### WHAT IS NEEDED
Scan the records for the string "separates" and copy every line that holds it.

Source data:
..............................
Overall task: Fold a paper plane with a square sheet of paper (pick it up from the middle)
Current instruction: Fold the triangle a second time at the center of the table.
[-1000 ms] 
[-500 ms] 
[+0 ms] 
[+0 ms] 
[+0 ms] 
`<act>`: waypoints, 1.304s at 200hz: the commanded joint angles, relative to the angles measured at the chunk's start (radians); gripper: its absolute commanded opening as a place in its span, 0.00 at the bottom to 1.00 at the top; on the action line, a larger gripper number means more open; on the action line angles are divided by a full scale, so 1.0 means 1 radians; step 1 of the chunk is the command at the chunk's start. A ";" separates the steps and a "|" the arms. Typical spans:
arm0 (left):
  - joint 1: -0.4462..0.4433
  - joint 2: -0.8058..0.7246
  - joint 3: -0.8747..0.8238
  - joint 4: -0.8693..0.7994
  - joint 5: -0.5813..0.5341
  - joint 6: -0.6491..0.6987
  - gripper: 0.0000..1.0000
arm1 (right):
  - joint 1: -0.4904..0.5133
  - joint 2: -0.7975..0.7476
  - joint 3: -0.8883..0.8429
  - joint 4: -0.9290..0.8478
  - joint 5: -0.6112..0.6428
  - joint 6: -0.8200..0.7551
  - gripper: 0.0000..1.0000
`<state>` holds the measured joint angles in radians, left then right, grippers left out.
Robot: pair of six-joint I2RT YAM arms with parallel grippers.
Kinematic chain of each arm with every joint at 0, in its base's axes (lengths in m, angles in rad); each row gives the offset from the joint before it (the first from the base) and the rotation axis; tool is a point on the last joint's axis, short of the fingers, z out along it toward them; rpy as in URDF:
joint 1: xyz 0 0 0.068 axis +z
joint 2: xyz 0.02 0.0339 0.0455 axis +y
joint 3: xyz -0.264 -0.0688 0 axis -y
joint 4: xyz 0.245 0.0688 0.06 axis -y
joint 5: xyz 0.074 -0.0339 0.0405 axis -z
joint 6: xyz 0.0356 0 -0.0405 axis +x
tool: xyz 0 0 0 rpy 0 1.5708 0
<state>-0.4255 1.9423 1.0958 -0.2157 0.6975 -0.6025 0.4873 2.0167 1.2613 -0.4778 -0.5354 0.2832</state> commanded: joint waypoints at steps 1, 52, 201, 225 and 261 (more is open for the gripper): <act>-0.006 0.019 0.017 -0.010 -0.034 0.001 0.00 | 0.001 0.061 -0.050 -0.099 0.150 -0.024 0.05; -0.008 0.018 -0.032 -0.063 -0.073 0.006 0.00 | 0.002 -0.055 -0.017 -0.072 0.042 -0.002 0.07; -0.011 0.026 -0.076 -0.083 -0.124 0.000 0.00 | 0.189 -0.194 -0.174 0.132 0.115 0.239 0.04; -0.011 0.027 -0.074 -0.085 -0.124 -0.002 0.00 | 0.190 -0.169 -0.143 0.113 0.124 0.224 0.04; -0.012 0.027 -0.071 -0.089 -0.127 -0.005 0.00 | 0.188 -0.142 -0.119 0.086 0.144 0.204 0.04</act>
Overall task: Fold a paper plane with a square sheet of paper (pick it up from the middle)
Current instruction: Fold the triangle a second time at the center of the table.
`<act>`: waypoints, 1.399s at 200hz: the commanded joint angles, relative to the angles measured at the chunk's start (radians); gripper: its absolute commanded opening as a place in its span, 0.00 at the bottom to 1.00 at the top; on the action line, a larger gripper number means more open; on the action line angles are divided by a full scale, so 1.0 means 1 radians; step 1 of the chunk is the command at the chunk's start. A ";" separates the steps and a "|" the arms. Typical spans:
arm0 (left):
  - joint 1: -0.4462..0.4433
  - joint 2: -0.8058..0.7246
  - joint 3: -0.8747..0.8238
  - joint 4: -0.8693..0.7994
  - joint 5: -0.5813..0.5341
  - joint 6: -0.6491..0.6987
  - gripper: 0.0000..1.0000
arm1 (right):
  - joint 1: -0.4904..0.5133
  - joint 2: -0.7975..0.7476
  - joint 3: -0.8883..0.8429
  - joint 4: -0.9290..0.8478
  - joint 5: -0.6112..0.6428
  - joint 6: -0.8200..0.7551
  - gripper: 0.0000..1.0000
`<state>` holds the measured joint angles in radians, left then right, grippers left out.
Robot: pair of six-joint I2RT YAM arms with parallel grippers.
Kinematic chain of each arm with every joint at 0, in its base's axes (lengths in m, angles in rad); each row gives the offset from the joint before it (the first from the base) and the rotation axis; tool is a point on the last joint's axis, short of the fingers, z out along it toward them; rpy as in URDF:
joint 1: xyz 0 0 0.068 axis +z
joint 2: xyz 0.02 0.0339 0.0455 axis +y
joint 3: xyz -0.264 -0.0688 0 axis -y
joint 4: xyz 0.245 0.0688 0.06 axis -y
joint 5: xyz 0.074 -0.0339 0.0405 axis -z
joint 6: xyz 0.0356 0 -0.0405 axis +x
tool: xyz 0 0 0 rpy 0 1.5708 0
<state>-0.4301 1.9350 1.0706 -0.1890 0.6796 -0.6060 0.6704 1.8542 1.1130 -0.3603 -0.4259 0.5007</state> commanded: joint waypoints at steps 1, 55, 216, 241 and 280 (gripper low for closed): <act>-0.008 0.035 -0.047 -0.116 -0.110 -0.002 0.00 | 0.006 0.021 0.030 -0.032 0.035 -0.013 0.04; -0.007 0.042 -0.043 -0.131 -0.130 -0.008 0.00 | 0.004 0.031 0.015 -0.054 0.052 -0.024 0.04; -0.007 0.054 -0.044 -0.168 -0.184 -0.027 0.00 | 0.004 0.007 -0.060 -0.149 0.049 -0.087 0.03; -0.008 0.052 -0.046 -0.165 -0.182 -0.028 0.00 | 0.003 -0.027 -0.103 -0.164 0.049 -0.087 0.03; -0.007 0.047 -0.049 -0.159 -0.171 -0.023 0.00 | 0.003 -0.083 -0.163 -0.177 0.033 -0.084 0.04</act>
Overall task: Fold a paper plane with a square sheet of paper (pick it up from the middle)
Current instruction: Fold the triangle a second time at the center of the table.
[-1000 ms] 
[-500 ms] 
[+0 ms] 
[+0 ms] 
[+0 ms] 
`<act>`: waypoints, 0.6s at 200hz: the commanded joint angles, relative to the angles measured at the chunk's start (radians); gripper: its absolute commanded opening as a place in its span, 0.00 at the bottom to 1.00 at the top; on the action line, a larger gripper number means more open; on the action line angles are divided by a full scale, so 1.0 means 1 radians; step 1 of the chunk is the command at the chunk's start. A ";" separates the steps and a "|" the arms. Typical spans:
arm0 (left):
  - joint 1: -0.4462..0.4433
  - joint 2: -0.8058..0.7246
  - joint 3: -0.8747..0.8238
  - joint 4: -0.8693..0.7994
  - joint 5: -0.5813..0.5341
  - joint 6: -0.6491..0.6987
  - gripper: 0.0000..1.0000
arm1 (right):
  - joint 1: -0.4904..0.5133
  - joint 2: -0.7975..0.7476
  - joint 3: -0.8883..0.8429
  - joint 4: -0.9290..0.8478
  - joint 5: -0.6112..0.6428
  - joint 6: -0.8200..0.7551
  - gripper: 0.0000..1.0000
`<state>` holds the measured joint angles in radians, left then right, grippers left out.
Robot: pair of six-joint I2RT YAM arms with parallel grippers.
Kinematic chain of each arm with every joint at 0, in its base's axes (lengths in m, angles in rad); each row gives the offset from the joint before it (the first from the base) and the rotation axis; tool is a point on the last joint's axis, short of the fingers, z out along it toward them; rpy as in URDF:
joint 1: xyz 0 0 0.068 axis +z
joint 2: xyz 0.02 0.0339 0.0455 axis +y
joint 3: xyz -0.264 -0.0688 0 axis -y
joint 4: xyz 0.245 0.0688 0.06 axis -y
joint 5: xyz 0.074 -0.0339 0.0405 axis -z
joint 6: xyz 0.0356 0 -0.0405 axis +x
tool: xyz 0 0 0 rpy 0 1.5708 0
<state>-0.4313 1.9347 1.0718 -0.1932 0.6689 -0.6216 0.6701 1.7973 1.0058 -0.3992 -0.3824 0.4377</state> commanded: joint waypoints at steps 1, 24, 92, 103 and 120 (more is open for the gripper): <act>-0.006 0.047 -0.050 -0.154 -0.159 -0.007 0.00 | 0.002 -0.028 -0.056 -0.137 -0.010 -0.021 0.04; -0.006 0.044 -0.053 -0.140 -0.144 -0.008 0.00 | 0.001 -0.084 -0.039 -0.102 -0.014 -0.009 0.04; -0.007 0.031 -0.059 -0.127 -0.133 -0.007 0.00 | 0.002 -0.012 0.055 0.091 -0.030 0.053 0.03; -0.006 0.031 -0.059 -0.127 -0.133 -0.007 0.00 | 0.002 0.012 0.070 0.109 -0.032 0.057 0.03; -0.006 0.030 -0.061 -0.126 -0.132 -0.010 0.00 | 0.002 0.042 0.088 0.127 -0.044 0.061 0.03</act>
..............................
### TASK OUTPUT
`<act>`: waypoints, 1.304s at 200hz: the commanded joint angles, relative to the angles measured at the chunk's start (radians); gripper: its absolute commanded opening as a place in its span, 0.00 at the bottom to 1.00 at the top; on the action line, a larger gripper number means more open; on the action line angles are divided by a full scale, so 1.0 means 1 radians; step 1 of the chunk is the command at the chunk's start. A ";" separates the steps and a "|" the arms. Typical spans:
`<act>`: waypoints, 1.399s at 200hz: the commanded joint angles, relative to the angles measured at the chunk's start (radians); gripper: its absolute commanded opening as a place in its span, 0.00 at the bottom to 1.00 at the top; on the action line, a larger gripper number means more open; on the action line angles are divided by a full scale, so 1.0 means 1 radians; step 1 of the chunk is the command at the chunk's start. A ";" separates the steps and a "|" the arms. Typical spans:
`<act>`: waypoints, 0.6s at 200hz: the commanded joint angles, relative to the angles measured at the chunk's start (radians); gripper: its absolute commanded opening as a place in its span, 0.00 at the bottom to 1.00 at the top; on the action line, a larger gripper number means more open; on the action line angles are divided by a full scale, so 1.0 means 1 radians; step 1 of the chunk is the command at the chunk's start. A ";" separates the steps and a "|" the arms. Typical spans:

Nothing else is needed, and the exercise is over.